> DATA TO EXAMINE:

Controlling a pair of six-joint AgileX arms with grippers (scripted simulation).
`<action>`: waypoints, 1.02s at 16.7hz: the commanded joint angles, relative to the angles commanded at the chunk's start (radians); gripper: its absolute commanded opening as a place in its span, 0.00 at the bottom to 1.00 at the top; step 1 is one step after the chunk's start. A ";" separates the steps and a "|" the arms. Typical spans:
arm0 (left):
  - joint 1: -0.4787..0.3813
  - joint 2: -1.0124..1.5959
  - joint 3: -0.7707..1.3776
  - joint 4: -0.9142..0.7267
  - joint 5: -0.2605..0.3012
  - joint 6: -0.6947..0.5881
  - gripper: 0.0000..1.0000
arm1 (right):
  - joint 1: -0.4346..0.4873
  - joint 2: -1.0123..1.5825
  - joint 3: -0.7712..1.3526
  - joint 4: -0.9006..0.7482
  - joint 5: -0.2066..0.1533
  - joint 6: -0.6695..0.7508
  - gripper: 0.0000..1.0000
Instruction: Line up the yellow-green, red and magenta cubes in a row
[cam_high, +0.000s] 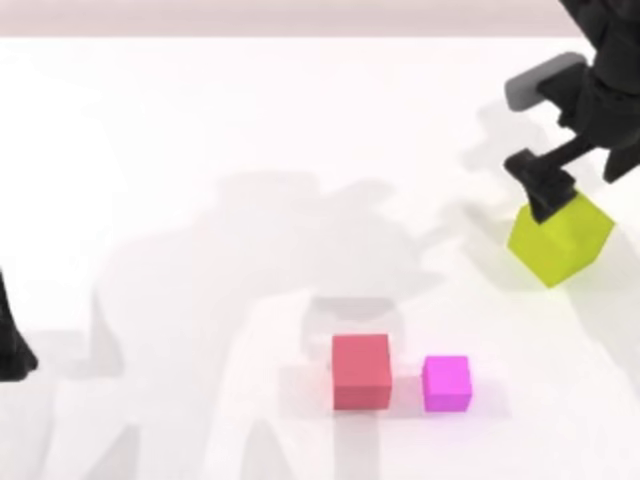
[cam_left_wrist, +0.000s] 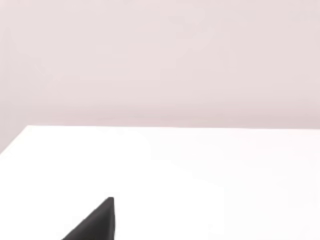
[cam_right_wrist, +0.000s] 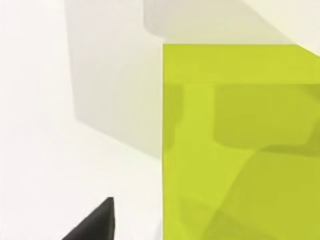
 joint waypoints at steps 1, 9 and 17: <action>0.000 0.000 0.000 0.000 0.000 0.000 1.00 | 0.000 0.000 0.000 0.000 0.000 0.000 1.00; 0.000 0.000 0.000 0.000 0.000 0.000 1.00 | -0.001 0.029 -0.091 0.120 0.000 0.000 1.00; 0.000 0.000 0.000 0.000 0.000 0.000 1.00 | 0.002 0.089 -0.224 0.313 0.001 0.003 1.00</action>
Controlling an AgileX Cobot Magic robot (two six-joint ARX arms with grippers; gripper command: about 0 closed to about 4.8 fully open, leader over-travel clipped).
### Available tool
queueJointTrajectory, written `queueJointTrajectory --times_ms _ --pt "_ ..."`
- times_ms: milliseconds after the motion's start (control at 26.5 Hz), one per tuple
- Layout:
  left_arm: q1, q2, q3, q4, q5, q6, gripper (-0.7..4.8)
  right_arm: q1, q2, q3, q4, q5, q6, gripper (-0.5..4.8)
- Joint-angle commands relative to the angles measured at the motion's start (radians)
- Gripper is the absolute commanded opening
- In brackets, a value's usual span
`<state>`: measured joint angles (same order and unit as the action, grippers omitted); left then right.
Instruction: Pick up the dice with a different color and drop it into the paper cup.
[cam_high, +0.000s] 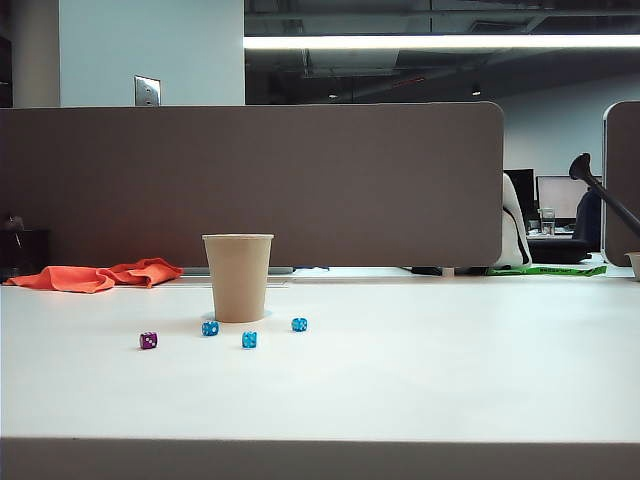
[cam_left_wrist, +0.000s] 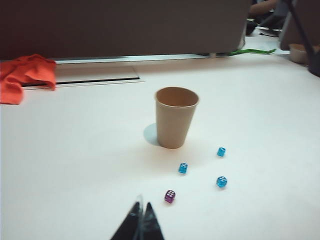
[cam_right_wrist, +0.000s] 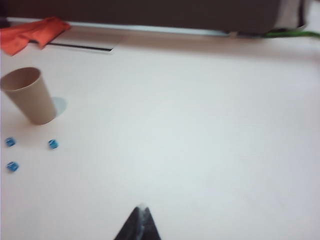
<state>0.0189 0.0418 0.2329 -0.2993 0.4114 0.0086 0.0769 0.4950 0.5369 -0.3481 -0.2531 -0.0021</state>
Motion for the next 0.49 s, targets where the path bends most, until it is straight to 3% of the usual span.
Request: queueJointTrajectory --times_ms 38,226,490 --pt "0.000 0.041 0.036 0.005 0.057 0.012 -0.06 0.032 0.127 0.099 -0.048 -0.037 -0.003 -0.05" --pt "0.000 0.140 0.092 -0.005 0.102 0.071 -0.06 0.152 0.302 0.207 -0.067 -0.032 -0.034 -0.05" --pt "0.000 0.283 0.165 -0.010 0.119 0.149 -0.06 0.343 0.462 0.279 -0.035 0.092 -0.037 -0.05"
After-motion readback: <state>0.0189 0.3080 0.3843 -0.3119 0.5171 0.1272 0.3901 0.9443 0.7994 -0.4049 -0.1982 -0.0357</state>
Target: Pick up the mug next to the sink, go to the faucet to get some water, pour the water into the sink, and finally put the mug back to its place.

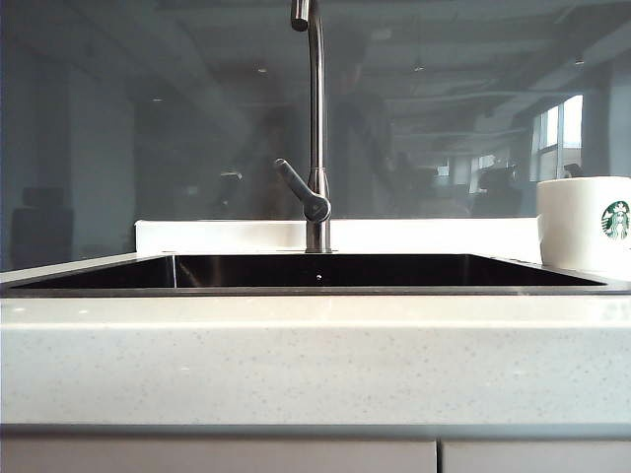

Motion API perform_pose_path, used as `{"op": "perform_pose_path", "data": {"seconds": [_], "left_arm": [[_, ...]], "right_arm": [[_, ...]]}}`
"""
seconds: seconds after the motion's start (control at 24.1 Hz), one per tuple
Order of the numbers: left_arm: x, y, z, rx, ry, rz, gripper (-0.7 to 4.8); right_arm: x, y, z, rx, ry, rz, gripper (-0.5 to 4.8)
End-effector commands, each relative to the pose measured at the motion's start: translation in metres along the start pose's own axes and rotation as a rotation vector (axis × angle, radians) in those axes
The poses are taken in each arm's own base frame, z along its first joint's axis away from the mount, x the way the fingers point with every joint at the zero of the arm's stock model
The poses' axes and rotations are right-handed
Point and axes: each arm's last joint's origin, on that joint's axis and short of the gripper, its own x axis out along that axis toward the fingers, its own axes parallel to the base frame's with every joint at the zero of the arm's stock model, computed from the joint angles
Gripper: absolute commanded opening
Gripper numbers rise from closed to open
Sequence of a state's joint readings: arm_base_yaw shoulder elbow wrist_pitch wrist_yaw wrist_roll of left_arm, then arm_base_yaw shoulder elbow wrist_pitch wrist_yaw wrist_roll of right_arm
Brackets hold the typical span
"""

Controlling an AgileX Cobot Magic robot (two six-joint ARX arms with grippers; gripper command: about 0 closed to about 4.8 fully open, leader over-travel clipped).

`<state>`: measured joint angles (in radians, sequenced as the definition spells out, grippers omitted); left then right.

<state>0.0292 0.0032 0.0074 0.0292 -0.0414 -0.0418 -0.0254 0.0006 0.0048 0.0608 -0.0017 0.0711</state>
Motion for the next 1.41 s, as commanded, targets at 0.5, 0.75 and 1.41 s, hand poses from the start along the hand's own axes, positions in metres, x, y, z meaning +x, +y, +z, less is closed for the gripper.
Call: {"op": "perform_pose_path", "data": {"seconds": [0.5,0.75,1.41], "left_arm": [[-0.004,-0.005,0.025,-0.084,-0.201,-0.15,-0.06],[0.007,-0.007,0.067,-0.084,-0.186,-0.152,-0.06],[0.245,-0.035,0.041,-0.167,0.013,-0.809,0.32]], "right_arm": [[-0.003,-0.002,0.024,0.101,-0.141,-0.126,-0.06],[0.006,-0.003,0.052,0.106,-0.193,-0.191,-0.05],[0.166,-0.062,0.02,-0.121,0.188,0.023,2.53]]}}
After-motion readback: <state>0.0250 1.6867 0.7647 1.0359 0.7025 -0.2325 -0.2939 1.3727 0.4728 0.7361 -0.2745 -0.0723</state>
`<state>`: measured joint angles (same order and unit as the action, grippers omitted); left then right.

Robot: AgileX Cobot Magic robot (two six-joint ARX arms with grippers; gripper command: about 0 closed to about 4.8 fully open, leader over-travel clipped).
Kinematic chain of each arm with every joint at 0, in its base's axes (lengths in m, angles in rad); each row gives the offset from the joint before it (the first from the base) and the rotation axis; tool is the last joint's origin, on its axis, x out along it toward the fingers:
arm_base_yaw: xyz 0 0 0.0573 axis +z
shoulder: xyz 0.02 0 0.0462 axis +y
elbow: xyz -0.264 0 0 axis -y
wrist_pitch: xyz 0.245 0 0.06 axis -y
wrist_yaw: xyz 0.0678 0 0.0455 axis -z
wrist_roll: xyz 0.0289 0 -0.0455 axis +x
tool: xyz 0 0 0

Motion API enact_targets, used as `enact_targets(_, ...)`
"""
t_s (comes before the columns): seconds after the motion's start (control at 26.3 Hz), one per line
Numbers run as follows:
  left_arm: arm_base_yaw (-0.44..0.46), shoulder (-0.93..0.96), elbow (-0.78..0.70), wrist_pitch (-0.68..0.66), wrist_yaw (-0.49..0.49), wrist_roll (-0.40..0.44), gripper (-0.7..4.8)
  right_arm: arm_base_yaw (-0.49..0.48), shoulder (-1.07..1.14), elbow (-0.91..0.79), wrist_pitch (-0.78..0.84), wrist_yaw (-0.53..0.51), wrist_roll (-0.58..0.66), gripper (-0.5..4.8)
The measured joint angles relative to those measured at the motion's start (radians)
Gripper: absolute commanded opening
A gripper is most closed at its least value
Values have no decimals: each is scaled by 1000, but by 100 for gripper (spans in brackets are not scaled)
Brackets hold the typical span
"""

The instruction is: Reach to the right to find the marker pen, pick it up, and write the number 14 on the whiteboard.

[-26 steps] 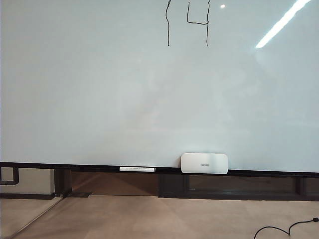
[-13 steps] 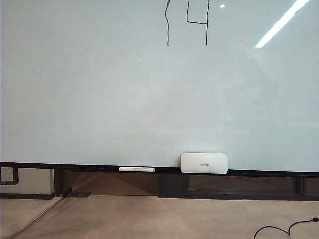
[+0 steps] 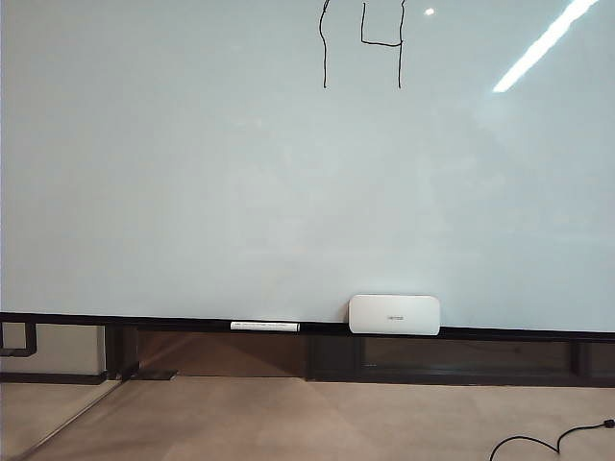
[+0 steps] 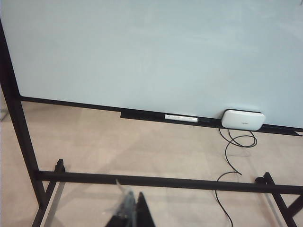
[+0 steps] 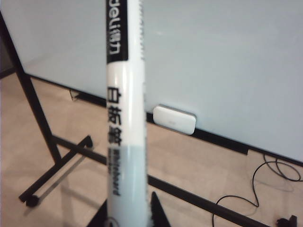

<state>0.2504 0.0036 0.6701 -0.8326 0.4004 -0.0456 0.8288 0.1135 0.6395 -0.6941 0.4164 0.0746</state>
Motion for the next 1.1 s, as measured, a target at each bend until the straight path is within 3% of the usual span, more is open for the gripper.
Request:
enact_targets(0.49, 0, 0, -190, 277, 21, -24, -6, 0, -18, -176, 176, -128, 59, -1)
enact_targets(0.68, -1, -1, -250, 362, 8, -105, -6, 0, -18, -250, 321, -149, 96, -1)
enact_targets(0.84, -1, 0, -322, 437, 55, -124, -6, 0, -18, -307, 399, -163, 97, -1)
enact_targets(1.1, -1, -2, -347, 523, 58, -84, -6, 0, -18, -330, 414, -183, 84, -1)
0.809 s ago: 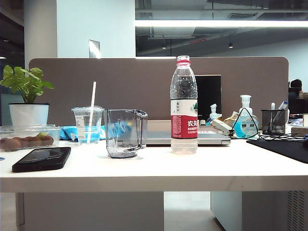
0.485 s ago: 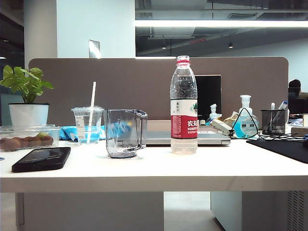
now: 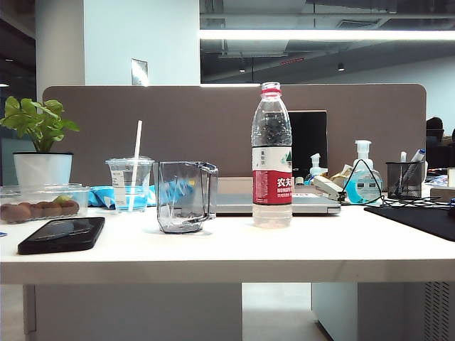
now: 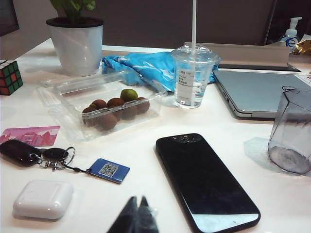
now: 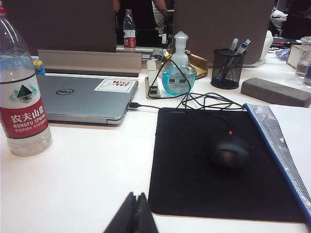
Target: Pick up the mineral water bottle on the table and pour water into the mug until it's half full.
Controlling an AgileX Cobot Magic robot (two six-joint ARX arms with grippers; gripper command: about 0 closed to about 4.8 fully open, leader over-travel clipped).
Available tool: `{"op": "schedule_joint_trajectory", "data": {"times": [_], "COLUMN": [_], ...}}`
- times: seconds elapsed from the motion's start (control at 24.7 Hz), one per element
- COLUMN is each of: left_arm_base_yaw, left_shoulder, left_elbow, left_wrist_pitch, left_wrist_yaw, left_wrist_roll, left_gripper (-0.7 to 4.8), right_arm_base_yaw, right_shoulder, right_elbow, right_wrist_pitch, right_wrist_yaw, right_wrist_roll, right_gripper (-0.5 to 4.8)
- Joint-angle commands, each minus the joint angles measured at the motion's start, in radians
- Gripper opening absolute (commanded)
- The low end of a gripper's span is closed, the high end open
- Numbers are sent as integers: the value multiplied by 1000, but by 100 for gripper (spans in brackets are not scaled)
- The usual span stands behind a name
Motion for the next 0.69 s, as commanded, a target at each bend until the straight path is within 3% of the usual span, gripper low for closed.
{"op": "schedule_joint_trajectory", "data": {"times": [0.04,0.16,0.24,0.44,0.53,0.57,0.61,0.69], "left_arm_base_yaw": [0,-2,-2,0,0,-1,-1,-1], "left_shoulder": [1,1,1,86,188,256,371,492], "left_elbow": [9,106,216,521,619,665,725,770], "left_wrist_pitch": [10,10,9,-23,-75,-101,-111,-108], "left_wrist_yaw": [16,98,143,134,148,187,305,462], "left_wrist_roll": [-34,-175,-176,-133,-108,-104,-104,-100], "left_gripper": [-4,-5,-4,-4,-4,-4,-4,-4], "right_arm_base_yaw": [0,5,4,4,5,5,4,4], "right_shoulder": [0,0,1,49,100,140,203,271], "right_elbow": [3,106,220,491,573,618,677,724], "right_wrist_pitch": [47,55,6,-178,-245,-257,-253,-248], "right_wrist_yaw": [-6,-10,-13,-21,-82,-151,-241,-273], "right_wrist_roll": [95,255,257,98,33,11,-22,-52], "right_gripper": [-5,-6,-6,-6,-6,-6,-6,-5]}}
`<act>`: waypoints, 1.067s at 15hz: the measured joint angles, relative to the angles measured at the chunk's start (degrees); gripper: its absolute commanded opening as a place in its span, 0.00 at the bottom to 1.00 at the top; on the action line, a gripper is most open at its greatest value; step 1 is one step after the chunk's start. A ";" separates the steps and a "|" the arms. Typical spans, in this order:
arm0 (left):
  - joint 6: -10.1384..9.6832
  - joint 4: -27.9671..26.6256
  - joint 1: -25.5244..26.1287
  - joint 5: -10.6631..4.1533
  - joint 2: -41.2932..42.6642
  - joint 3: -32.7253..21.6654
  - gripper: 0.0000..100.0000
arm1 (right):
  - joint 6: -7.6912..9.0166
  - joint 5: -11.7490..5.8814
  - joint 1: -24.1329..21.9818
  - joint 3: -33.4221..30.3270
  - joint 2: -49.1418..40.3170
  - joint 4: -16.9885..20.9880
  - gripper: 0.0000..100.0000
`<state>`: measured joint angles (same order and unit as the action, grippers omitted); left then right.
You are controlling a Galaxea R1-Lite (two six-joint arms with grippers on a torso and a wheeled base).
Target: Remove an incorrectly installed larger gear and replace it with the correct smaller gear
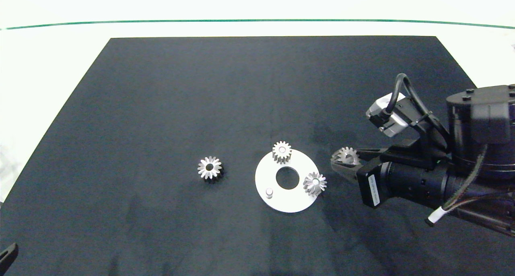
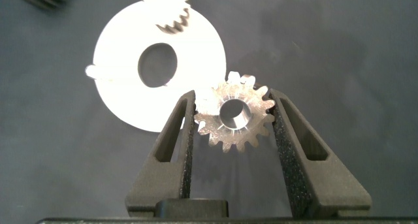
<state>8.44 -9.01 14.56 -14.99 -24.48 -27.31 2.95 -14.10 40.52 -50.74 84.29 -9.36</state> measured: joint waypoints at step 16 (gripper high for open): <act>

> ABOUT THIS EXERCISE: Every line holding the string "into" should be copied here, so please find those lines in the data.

> ANSWER FOR THE TASK:
Instruction: Pick up the dice with a different color and drop it into the paper cup.
Target: Pick up the mug next to the sink, go to the faucet to get some water, pour the water into the sink, and finally put the mug back to its place.
Target: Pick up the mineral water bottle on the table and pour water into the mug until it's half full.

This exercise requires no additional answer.